Lively Blue by Sekai Machache and Dovecot StudiosLively Blue by Sekai Machache and Dovecot Studios
Lively Blue by Sekai Machache and Dovecot Studios

Many years ago, a venerable Edinburgh lady told me of a conversation she had had as a girl with Phoebe Traquair. The artist was working on her mural scheme in the Mansfield Place Church, high up on some scaffolding, but after some chat she called down to her visitor to ask the time. When told, she shinned quickly down the ladder saying,”Oh dear! I must go home to finish turning the collar on one of my husband’s shirts.” Her husband’s shirts apart, Traquair’s needlework is stunning, as indeed is all her craftsmanship. In Scottish Women Artists: 250 Years of Challenging Perception, put on by the Fleming Collection at Dovecot Studios, there is a drawing for one of her major needlework pieces together with a full-size reproduction of the finished work. She was very versatile though, and there is also an exquisite miniature of her daughter Hilda, aged five. Traquair was an artist and a mother, but the story about her husband’s shirts does illustrate the dilemma that domestic expectations created for women who were artists, even the most successful.
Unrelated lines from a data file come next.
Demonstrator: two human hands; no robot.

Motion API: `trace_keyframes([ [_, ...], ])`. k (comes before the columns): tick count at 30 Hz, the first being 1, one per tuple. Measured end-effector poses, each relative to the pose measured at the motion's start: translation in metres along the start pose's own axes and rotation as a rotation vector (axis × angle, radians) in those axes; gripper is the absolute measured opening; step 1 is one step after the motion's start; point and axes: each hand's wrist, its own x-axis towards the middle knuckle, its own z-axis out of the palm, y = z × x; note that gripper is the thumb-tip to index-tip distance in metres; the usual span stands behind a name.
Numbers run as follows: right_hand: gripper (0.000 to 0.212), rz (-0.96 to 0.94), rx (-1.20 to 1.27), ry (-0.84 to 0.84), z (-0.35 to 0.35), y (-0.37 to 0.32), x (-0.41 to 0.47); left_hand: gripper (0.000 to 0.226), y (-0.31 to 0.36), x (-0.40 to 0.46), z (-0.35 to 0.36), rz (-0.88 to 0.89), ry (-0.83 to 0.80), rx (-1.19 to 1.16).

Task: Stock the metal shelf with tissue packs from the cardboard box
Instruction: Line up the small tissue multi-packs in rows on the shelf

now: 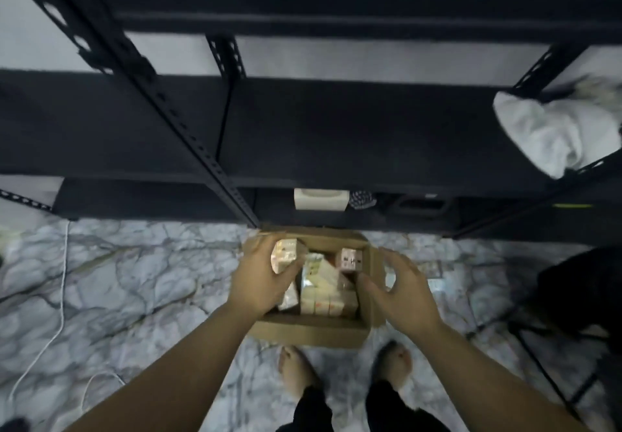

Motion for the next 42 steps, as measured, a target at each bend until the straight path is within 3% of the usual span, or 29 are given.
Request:
trace_keyframes([
  [4,0.038,0.089,-0.023,-0.055,0.067,0.04,0.03,0.07,-0.074,0.015,0.046,-0.169,-0.026,-0.044],
  [10,0.034,0.18,-0.036,-0.059,0.164,0.122,0.113,0.079,-0.168,0.077,0.134,-0.264,0.002,-0.006],
  [14,0.049,0.227,-0.086,0.033,0.226,0.174,0.172,0.065,-0.21,0.124,0.187,-0.257,0.082,-0.018],
  [23,0.083,0.419,-0.107,0.251,0.321,0.23,0.234,0.101,-0.264,0.163,0.268,-0.26,0.11,-0.169],
  [27,0.075,0.464,-0.158,0.335,0.335,0.232,0.247,0.099,-0.259,0.176,0.285,-0.254,0.229,-0.217],
  [32,0.065,0.464,-0.05,0.353,0.337,0.227,0.254,0.076,-0.257,0.182,0.283,-0.289,0.322,-0.277],
  [42,0.067,0.277,0.205,0.445,0.222,0.152,0.156,0.072,-0.192,0.107,0.179,-0.092,0.321,-0.379],
])
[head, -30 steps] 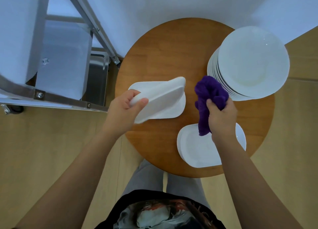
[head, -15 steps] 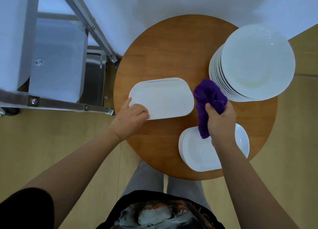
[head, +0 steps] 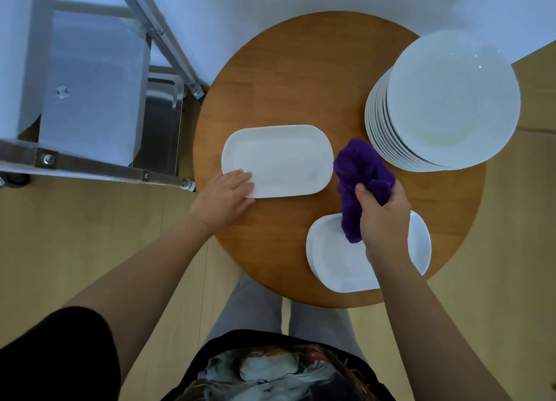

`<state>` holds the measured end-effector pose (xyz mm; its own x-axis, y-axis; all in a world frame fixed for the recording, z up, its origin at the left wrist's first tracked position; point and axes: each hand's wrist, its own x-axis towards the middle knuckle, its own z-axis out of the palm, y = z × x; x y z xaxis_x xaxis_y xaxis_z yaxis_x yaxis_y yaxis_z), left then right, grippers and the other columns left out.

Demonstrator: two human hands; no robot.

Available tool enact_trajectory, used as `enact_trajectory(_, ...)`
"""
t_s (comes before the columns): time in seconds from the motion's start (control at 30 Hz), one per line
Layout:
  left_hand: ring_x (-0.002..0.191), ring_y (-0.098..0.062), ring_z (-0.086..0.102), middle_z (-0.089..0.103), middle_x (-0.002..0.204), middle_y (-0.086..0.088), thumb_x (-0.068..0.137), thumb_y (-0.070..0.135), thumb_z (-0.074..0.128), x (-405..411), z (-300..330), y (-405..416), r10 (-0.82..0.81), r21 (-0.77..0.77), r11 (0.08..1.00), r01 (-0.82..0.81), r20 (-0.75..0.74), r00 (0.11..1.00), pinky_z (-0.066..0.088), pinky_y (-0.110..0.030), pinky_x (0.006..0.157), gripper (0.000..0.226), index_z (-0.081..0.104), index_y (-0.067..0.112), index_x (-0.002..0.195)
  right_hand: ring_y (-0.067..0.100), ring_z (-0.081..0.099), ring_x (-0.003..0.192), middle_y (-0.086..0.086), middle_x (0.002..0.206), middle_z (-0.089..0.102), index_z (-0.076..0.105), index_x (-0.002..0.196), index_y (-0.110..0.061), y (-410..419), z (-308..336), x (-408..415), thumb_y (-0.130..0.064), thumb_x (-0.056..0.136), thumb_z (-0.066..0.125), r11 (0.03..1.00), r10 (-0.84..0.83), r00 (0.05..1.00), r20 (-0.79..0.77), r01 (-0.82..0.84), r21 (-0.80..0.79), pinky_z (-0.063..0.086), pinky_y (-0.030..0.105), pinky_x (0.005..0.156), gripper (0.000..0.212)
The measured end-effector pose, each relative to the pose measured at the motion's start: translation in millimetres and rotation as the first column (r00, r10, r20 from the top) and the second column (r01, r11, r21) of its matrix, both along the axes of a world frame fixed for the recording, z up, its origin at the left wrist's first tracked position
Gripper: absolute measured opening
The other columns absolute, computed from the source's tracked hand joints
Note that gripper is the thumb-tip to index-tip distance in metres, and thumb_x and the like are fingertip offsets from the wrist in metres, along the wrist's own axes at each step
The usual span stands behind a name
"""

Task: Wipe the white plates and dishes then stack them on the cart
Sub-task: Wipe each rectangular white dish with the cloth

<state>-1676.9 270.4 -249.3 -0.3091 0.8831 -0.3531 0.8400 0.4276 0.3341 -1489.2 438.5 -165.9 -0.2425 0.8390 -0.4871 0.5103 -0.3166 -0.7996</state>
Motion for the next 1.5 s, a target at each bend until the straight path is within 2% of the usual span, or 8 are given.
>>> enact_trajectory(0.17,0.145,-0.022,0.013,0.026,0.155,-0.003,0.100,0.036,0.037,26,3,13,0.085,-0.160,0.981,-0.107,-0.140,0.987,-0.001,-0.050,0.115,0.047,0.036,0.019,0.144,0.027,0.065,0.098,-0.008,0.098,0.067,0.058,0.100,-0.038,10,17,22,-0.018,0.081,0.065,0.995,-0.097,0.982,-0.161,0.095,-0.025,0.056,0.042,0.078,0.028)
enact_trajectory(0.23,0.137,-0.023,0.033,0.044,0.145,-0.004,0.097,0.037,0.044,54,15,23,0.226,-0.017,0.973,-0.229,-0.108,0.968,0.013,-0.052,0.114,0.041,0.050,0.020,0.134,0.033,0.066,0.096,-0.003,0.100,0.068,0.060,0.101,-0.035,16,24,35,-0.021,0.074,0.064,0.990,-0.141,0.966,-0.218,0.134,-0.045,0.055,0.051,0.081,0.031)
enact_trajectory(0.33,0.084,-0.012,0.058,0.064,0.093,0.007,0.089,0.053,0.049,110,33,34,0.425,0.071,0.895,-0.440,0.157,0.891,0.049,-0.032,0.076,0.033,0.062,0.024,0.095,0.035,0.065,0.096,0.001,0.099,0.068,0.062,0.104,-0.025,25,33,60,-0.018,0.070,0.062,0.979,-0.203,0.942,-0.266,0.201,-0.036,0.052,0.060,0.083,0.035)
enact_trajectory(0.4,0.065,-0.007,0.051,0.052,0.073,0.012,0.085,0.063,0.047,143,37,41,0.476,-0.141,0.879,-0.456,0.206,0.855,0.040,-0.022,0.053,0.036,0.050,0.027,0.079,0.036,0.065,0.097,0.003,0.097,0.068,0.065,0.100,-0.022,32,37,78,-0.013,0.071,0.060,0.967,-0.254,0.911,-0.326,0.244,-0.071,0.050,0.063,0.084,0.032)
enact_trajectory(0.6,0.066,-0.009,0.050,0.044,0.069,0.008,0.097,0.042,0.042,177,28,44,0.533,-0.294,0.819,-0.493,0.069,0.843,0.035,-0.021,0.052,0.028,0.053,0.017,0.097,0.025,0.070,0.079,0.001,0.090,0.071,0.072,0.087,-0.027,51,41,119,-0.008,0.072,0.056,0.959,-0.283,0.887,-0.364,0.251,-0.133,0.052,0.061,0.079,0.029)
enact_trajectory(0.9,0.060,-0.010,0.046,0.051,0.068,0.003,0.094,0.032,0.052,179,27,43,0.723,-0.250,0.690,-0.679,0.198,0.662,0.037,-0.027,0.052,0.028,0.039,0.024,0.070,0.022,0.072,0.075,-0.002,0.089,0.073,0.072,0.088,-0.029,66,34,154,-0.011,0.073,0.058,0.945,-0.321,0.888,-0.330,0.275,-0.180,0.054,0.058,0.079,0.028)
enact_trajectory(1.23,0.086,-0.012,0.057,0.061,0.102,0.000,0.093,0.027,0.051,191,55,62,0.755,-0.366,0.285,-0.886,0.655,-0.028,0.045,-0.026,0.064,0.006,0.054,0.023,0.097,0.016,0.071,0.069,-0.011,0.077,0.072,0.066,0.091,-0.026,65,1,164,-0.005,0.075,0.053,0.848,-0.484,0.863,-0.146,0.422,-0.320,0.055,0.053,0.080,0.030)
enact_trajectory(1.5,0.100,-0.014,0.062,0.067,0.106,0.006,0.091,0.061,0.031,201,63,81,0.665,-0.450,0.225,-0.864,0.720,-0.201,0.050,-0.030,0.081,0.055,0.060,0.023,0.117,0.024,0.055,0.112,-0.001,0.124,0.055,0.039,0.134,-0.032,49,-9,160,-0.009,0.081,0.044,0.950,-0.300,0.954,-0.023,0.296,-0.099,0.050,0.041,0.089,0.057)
Thus Dame Ethel Walker’s declaration in 1938 that “There is no such thing as a woman artist. There are only two kinds of artists – bad and good,” has to be qualified. The word should be gender neutral, certainly, but the wider point of this excellent show seems to be that the story of the struggles specific to women artists needs nevertheless to be told. Sometimes the effect of this struggle was insidious, but at other times it was blunt. When Dorothy Johnstone, one of the most brilliant artists of the first decades of the last century, married, she had to give up her post at Edinburgh College of Art. Without that vital link with her professional community, her inspiration faded. Her friend Cecile Walton’s career suffered similarly though in different circumstances. Nevertheless, from happier times, Dorothy Johnstone’s portrait of Cecile, reclining in a haystack in striped pantaloons, is one of the stars of the show. Cecile’s own art is represented by a self-portrait. She’s asleep, but about to be woken by her little son brushing her hair. With this exquisite image of maternal intimacy she declares roundly that she, too, is both artist and mother.
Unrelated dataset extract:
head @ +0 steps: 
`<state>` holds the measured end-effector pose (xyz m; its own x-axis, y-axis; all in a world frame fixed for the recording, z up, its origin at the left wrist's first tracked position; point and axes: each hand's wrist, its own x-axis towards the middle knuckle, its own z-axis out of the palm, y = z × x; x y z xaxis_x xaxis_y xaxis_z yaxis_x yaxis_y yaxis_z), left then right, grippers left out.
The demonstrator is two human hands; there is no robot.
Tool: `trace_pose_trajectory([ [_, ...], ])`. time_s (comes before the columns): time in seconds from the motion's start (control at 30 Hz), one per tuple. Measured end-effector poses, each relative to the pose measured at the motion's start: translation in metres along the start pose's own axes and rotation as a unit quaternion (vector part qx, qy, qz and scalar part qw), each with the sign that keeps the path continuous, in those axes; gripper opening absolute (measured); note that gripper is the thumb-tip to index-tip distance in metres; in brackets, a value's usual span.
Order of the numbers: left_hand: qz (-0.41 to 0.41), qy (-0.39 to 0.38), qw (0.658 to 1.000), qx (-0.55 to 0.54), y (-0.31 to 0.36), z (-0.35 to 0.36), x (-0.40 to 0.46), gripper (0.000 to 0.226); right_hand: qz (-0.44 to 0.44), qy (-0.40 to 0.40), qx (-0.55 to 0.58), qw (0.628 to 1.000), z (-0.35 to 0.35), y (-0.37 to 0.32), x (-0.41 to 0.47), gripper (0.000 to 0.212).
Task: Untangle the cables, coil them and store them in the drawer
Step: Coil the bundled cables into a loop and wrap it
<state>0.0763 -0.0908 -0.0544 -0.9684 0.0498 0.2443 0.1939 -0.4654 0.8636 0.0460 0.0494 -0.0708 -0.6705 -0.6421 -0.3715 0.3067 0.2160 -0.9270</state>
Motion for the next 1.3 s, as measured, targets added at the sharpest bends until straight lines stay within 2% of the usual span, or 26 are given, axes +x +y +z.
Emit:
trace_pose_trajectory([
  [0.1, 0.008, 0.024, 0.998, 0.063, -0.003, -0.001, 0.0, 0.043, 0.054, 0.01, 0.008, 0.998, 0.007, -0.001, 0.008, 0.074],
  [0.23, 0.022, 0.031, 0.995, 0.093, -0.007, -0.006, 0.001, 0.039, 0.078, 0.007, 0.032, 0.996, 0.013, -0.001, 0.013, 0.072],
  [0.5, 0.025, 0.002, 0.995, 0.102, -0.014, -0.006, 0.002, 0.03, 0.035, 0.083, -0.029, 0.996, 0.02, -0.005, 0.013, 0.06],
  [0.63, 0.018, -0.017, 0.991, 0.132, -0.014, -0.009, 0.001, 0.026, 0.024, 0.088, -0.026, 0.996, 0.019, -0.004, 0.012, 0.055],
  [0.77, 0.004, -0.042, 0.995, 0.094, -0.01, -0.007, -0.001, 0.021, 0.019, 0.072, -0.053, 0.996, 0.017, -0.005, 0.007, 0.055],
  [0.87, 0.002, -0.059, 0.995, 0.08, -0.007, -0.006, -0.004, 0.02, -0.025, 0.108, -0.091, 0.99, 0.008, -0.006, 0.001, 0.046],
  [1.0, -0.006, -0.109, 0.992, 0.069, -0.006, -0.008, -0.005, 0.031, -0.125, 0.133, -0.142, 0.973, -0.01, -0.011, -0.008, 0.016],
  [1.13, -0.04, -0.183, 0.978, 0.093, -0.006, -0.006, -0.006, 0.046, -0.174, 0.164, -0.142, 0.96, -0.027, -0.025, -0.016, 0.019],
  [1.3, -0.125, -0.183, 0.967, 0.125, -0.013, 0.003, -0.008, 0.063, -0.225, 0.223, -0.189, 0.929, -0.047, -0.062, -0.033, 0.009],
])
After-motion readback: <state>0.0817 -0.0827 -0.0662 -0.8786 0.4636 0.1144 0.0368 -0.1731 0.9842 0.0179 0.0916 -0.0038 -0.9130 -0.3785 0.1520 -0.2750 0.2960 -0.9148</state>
Anne Redpath, however, a student at ECA when Dorothy Johnstone was still teaching there, set her art aside for her family, but later triumphantly reclaimed her position as a leader in the Scottish artistic community. She is represented here by a beautiful earlier landscape and by the characteristic Still Life with Orange Chair from the 1940s. Things were shifting too, if glacially. Redpath was the first woman painter to be elected to the RSA, only preceded by the sculptor Phyllis Bone, represented here by two characteristic small bronzes of animals. Also with an animal subject, her contemporary Agnes Miller Parker’s The Uncivilised Cat is a cubist masterpiece from 1930. There are continuities too. Elizabeth Blackadder and John Houston lived in a flat below Redpath for seven years. You can see how the two women shared a sensibility when you move from Redpath’s orange chair to Blackadder’s Flowers on a Red Table.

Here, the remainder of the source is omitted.